Taking place at venues in London, the 15th Tête à Tête: The Opera Festival takes place from 15 August to 11 September and features a programme of 27 new events.

The biggest festival of new opera in the UK, Tête à Tête invites composers, librettists and artists to push the boundaries of the artform, and experiment with and redefine what we mean by opera. The festival’s aim is to give artists free rein to present their work. Its goal is to reach new audiences, support artist development, and extend the definition of traditional opera.

This year, 27 musical events will take place across three London venues: the Cockpit in Marylebone, Summer Sounds in Coal Drops Yard, Kings Place in the King’s Cross area, and the Anspach and Hobday Brewery in Bermondsey.

The festival covers an eclectic range of musical styles, events, artforms and stories. You can expect folk music, poetry, dance, film, Arabic classical music, cantata, sci-fi opera and more.

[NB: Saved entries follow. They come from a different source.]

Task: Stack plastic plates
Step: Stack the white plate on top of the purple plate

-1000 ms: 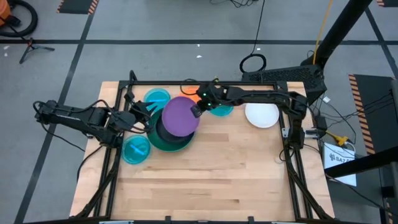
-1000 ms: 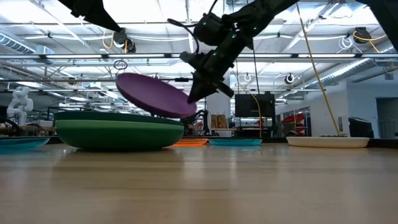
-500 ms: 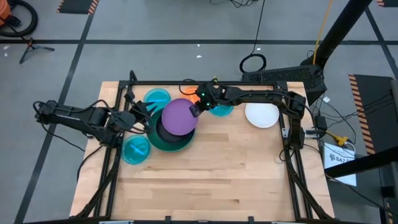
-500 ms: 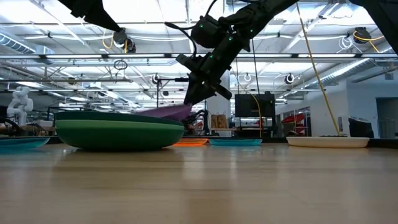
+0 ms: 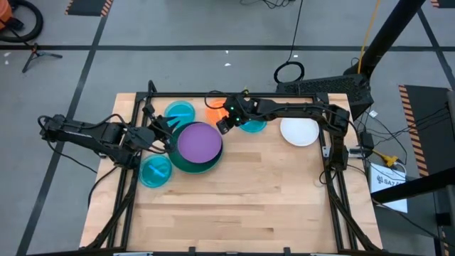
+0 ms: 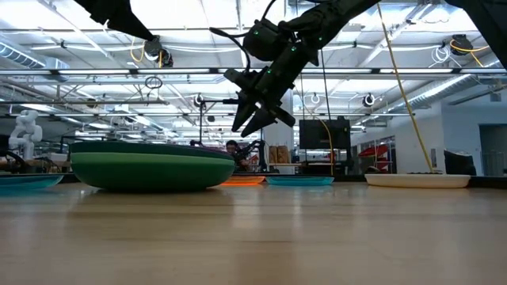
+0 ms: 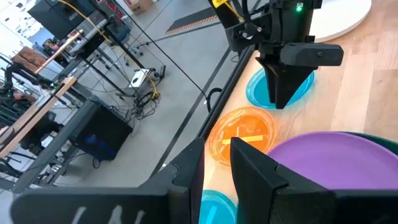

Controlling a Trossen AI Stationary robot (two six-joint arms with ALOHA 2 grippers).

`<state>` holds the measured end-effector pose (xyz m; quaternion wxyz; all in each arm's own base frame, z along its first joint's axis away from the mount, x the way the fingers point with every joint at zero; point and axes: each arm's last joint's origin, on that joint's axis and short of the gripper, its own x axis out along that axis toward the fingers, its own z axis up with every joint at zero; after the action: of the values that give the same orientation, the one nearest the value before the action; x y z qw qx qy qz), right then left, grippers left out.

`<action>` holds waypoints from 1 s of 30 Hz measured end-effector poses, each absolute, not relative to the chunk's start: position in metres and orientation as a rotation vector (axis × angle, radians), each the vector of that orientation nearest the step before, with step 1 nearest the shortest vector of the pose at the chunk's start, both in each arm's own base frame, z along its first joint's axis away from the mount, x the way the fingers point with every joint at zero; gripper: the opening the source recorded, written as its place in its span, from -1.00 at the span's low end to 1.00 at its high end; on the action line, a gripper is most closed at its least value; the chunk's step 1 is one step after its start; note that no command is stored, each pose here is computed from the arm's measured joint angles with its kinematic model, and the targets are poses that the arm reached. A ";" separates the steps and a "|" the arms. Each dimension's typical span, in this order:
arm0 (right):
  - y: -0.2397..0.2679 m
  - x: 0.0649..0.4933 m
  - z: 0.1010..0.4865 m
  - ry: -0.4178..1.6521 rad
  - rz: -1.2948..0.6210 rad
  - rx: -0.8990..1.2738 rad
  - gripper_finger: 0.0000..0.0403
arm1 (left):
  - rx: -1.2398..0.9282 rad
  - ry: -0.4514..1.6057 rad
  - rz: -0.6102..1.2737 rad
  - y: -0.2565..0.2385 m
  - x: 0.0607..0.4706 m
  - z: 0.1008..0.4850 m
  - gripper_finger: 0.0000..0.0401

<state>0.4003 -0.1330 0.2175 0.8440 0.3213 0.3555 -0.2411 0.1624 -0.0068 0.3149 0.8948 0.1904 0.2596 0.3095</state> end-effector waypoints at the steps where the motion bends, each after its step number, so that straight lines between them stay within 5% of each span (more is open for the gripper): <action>1: -0.133 0.400 0.217 0.752 -0.507 0.672 -0.41 | 0.395 0.538 0.642 -0.007 0.162 0.315 -0.57; 15: -0.083 0.382 0.231 0.986 -0.446 0.584 -0.41 | 0.406 0.543 0.638 -0.007 0.162 0.315 -0.57; 25: -0.075 0.311 0.241 1.439 -0.994 0.429 -0.48 | 0.404 0.542 0.638 -0.007 0.162 0.315 -0.57; 30: -0.081 0.301 0.234 1.495 -1.071 0.417 -0.50 | 0.386 0.536 0.643 -0.007 0.162 0.315 -0.57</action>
<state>0.3008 -0.0808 0.2341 0.5874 0.1789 0.6415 -0.4597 0.1623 -0.0068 0.3148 0.8956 0.1863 0.2586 0.3103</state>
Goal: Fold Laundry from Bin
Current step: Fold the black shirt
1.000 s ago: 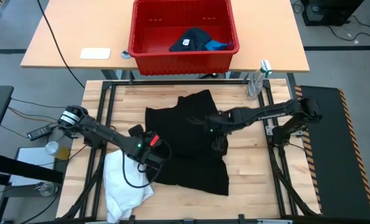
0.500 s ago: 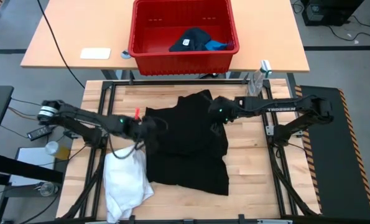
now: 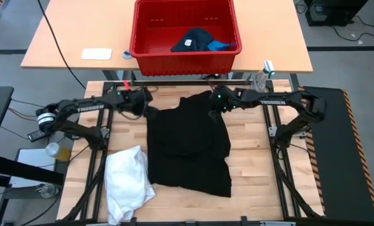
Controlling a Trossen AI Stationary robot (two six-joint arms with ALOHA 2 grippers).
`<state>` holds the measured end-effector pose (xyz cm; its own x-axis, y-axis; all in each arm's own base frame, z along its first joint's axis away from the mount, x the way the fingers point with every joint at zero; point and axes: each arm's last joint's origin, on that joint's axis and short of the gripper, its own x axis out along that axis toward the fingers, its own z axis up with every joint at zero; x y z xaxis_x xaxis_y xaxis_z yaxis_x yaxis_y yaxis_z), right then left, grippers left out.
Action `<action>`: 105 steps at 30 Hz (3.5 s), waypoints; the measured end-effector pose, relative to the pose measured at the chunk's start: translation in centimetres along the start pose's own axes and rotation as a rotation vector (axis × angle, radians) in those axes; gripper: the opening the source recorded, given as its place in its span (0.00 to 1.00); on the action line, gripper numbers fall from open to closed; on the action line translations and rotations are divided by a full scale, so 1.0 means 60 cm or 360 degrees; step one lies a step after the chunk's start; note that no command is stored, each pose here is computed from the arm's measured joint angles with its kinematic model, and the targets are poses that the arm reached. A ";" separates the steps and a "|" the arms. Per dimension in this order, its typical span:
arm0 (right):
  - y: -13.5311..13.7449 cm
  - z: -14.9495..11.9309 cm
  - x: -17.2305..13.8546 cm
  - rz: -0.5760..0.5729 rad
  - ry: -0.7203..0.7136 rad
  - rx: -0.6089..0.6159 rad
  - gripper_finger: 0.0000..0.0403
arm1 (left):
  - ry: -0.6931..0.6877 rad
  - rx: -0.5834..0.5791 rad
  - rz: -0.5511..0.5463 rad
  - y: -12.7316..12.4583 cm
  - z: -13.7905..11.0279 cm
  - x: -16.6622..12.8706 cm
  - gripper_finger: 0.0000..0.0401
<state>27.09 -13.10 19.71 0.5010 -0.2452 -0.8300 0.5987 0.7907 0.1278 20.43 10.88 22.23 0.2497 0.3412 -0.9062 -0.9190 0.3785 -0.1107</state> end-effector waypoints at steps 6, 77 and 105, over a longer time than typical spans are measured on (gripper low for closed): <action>-0.056 0.029 0.015 -0.0007 -0.0185 0.0160 0.55 | -0.0006 -0.0093 -0.0022 0.026 0.041 0.037 0.51; -0.046 0.105 -0.168 0.0141 0.0023 -0.0246 0.01 | -0.0334 0.0560 -0.0542 -0.016 0.079 -0.009 0.01; 0.112 -0.052 -0.122 0.0439 0.0531 -0.0526 0.01 | 0.0067 0.0840 -0.0691 -0.045 -0.057 -0.020 0.01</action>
<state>25.51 -4.23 24.95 0.3538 0.1453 -0.9240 0.2179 0.9479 0.2325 21.56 6.53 22.23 0.5404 0.0339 -0.8407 -0.4635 0.8460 -0.2637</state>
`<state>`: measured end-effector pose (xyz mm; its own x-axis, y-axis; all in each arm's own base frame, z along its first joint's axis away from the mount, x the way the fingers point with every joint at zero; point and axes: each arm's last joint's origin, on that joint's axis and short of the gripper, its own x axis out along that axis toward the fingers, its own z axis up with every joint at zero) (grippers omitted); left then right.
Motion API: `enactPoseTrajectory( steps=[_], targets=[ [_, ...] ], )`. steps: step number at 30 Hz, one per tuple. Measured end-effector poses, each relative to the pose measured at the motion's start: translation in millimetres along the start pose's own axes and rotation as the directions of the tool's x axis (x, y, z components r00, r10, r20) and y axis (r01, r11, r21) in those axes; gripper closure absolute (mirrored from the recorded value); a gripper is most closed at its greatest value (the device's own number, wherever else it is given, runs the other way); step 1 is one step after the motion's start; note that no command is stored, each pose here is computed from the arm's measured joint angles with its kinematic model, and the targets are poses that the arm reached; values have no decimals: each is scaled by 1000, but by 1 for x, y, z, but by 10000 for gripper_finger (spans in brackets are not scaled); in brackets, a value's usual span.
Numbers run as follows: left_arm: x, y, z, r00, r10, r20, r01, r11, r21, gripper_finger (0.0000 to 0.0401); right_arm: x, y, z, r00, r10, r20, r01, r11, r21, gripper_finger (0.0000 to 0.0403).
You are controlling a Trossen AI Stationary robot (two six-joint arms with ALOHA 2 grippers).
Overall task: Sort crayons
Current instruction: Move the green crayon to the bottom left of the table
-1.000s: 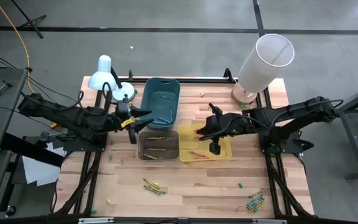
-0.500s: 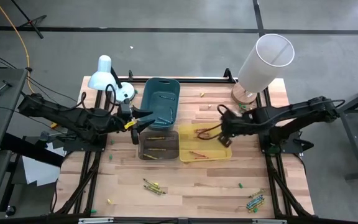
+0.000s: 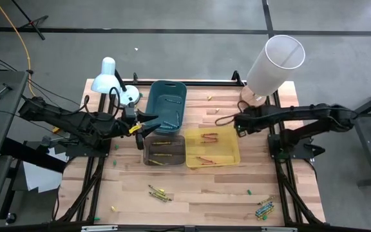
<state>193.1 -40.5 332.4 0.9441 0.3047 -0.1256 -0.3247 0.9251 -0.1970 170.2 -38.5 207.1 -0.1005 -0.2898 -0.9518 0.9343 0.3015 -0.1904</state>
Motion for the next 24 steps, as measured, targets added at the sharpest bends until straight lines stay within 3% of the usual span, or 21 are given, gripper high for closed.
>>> enactPoseTrajectory(
  steps=[5, 8, 13, 18, 24],
  targets=[
    [0, 0, 0, 1000, 0, 0, 0, 1000, 1, 233, 21, -16, 19, 999, -46, -6, 47, 997, 63, 210],
    [0, 0, 0, 1000, 0, 0, 0, 1000, 0, 233, 29, -23, 31, 1000, -21, -2, 21, 996, 89, 185],
    [0, 0, 0, 1000, -1, 0, 1, 1000, 0, 233, 37, -34, 48, 1000, -6, 22, 5, 999, 36, 182],
    [0, 0, 0, 1000, 0, 0, 0, 1000, 0, 233, 41, -42, 57, 1000, 14, 15, -13, 995, -99, 186],
    [0, 0, 0, 1000, 0, 0, 0, 1000, 0, 233, 48, -45, 63, 999, 38, -26, -41, 989, -143, 187]
  ],
)
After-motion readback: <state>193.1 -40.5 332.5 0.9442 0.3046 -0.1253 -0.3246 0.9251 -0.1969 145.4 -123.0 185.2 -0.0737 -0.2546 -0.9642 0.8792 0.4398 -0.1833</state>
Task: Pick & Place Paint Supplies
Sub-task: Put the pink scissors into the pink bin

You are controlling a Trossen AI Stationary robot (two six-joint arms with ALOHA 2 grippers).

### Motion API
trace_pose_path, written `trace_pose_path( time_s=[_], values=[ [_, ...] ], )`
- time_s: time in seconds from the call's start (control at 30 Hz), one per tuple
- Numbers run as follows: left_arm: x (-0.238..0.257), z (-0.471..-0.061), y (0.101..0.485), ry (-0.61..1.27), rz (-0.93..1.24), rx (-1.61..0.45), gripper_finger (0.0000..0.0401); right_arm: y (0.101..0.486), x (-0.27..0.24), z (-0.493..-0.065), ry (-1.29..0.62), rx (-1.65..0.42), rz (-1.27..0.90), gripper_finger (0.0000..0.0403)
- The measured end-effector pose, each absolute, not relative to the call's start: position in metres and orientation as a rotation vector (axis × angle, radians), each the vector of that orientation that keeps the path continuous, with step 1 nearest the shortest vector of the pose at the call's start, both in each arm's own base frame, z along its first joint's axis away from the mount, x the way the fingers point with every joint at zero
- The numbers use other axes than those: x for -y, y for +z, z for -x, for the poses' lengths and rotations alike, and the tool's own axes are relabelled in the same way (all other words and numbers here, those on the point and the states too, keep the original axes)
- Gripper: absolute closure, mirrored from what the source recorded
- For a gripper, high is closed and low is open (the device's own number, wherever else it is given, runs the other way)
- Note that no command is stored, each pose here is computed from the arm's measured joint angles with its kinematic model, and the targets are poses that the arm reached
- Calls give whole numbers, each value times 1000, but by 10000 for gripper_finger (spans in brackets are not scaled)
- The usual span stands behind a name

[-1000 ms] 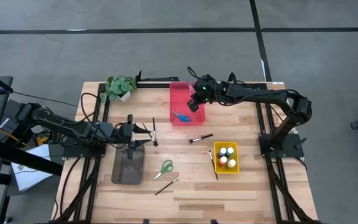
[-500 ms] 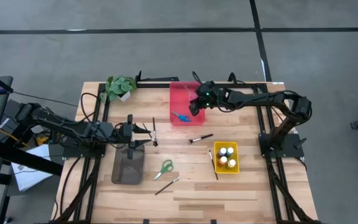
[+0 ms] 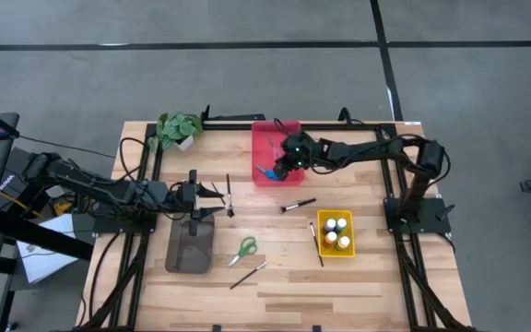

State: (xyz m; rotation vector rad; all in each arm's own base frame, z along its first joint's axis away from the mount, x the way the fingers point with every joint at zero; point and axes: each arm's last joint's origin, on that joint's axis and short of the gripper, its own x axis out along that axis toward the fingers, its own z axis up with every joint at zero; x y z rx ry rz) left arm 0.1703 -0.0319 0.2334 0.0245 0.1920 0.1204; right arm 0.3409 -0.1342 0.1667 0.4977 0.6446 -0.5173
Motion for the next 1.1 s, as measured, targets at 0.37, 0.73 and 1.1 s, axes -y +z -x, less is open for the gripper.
trace_pose_path(
  time_s=[0.37,0.73,1.1],
  values=[
    [32,-170,233,120,-27,-194,243,168,139,-344,-513,-640,-497,403],
    [32,-170,233,119,-27,-194,243,168,139,-344,-500,-642,-500,403],
    [32,-170,233,119,-27,-194,243,168,138,-344,-499,-646,-500,403]
  ],
)
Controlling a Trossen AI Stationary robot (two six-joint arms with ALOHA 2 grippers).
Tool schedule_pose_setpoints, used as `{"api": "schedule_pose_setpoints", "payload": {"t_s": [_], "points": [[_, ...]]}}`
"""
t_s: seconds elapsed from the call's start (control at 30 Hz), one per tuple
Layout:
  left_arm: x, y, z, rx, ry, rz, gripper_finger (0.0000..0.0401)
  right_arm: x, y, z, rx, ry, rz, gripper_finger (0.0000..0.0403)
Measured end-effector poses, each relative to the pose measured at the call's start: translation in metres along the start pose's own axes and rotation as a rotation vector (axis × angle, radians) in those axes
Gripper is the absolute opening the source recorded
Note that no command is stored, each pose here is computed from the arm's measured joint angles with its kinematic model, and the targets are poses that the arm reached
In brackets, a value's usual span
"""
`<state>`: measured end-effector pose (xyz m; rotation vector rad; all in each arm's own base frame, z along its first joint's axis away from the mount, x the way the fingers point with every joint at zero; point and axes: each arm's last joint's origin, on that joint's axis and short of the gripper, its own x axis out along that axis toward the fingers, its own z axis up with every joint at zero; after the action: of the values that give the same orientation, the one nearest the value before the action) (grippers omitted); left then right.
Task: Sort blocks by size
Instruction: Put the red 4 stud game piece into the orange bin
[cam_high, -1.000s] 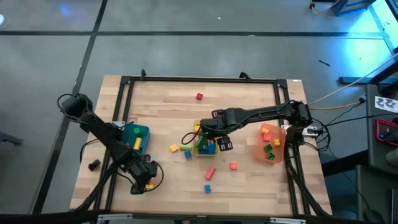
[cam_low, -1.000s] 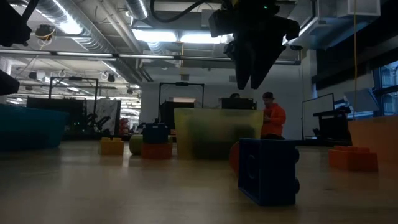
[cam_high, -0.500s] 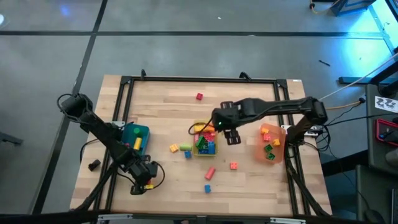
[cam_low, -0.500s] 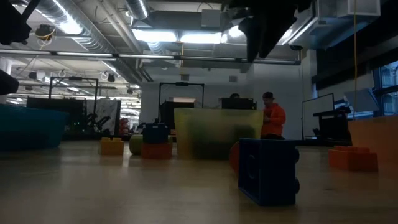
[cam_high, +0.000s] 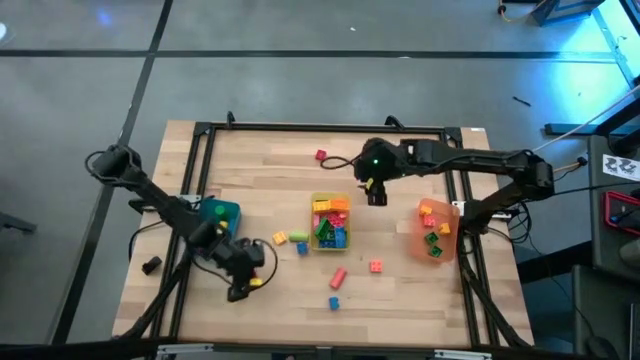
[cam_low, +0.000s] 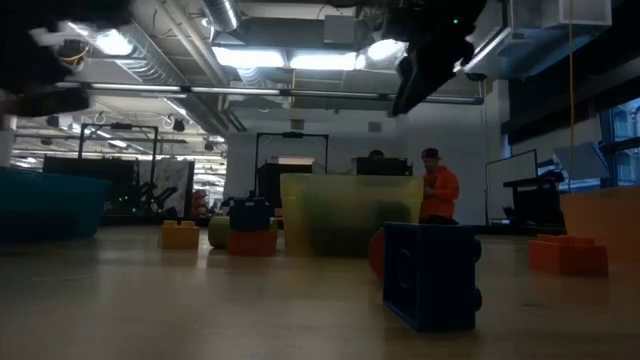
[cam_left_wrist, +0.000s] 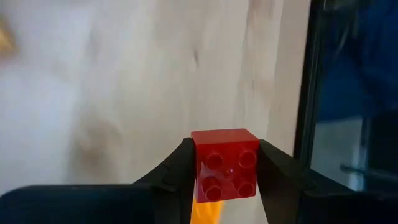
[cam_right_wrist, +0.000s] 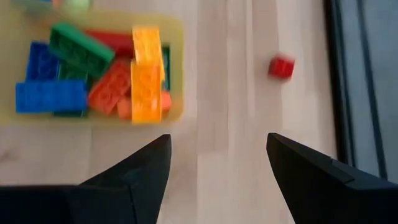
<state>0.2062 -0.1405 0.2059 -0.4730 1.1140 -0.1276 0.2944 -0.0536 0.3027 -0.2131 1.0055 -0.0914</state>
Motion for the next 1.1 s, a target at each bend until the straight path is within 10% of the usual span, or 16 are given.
{"api": "schedule_pose_setpoints", "payload": {"t_s": [0.47, 0.87, 1.1], "points": [[-0.028, 0.059, 0.089, 0.053, -0.497, 0.244, 0.0123, 0.022, 0.001, 0.002, -0.302, -0.187, -0.038, 0.0266], [-0.047, 0.083, 0.121, 0.169, -0.576, -0.046, 0.0125, 0.023, 0.019, 0.017, -0.469, -0.406, 0.174, 0.0266], [-0.052, 0.091, 0.125, 0.095, -0.538, -0.193, 0.0125, 0.009, 0.048, 0.043, -0.755, -0.671, 0.081, 0.0266]]}}
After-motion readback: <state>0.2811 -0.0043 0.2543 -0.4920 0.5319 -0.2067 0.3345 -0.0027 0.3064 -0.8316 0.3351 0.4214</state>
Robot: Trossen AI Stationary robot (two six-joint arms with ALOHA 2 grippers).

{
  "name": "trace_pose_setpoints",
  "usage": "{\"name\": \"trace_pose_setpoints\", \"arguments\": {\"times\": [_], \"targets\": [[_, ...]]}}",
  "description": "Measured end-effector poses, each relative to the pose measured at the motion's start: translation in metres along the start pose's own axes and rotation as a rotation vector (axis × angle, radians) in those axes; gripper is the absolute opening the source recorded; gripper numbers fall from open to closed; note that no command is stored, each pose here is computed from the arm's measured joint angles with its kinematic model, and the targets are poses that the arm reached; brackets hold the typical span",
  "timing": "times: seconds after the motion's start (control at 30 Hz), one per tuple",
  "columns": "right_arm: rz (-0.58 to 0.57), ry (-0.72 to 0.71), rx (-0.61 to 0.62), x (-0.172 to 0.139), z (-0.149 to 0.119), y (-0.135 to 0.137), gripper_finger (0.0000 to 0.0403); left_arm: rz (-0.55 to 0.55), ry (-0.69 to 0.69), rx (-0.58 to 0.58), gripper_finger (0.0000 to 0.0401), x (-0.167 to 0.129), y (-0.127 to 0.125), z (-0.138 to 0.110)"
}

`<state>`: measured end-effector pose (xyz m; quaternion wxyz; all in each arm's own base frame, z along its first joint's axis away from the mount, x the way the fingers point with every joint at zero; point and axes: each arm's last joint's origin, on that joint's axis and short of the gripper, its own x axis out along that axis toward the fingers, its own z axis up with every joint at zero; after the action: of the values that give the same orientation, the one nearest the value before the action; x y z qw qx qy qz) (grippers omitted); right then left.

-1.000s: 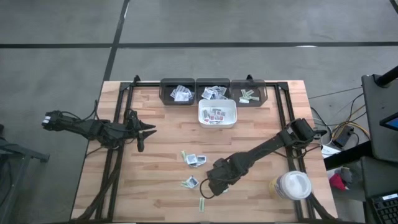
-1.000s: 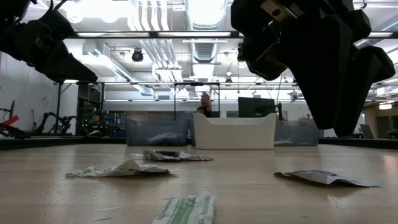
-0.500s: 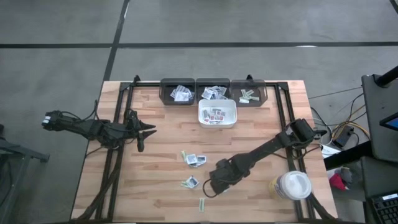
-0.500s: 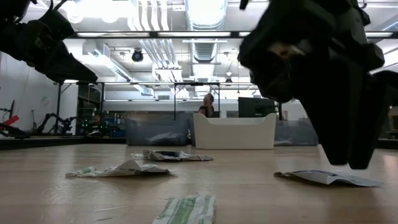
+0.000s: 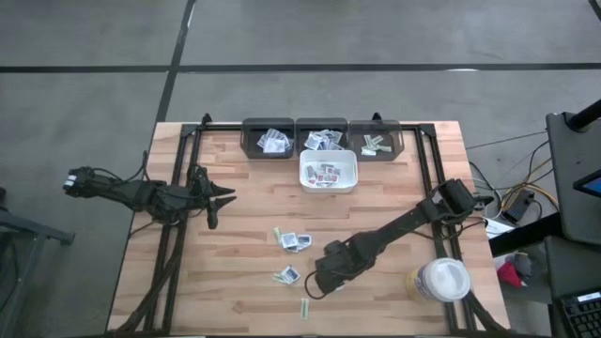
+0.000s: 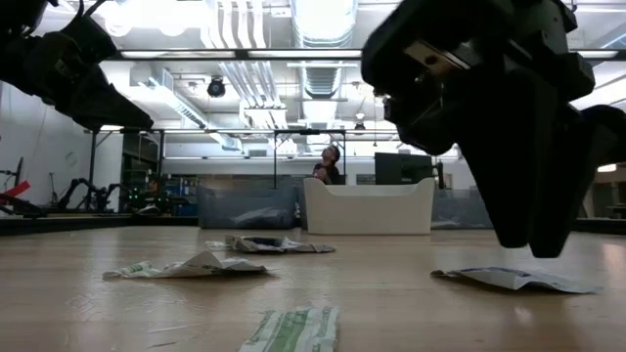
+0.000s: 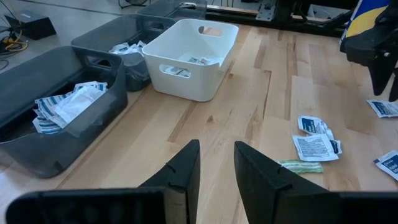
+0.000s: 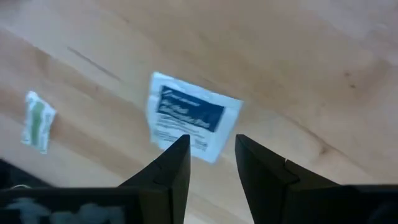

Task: Pick & Place First Aid Supplies
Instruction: Put the blue alcohol pad into the middle gray bin

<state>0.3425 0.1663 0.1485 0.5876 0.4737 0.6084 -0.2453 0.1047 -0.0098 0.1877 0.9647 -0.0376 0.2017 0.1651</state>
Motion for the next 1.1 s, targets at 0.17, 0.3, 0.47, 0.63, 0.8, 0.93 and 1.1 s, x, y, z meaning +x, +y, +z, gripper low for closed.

Highlights include Besse: Water, Rye and Hops, produced by Infinite Opera. Described as the world’s first opera about beer, it tells the story of Besse, a medieval brewer living in 1348 AD on the cusp of social change.

She is in love with beer and the independence it affords her as she follows in the footsteps of the brewers and goddesses spanning 5,000 years before her. Faced with accusations of witchcraft, though, If she does not act fast the power of beer will be taken from her.

This site-specific production takes place on 24 August at the Anspach and Hobday Brewery in south-east London. Tickets are £15.

GANGA is a work-in-progress chamber opera based on original Sanskrit texts from Mahabharata by Veda Vyasa and Atharvaveda. Additional Sanskrit texts are by Dr Baldevanand Sagar, with English texts by Jataneel Banerjee; the music has also been composed by Banerjee.

Ganga is a powerful, yet helpless, celestial river goddess, whose womb becomes the medium to fulfil the higher purpose of gods and men. Cursed and doomed to be born as mortals, the eight Vasus choose Ganga to be their mother. She promises to release all but one from the curse; the last must live on earth.

The half-hour performance takes place at the Cockpit, north-west London, at 7pm on 31 August. Tickets cost £15.

Outlier, produced by Outlier Opera Company and with music by composer Josh Kaye and a libretto by Kaye and Alanya Noquet, tells the story of Thomas, a junior doctor. He attends a patient in an unknown ward – the outlier of the title. He goes home to his girlfriend Rachel, but his thoughts are still on the events of the night.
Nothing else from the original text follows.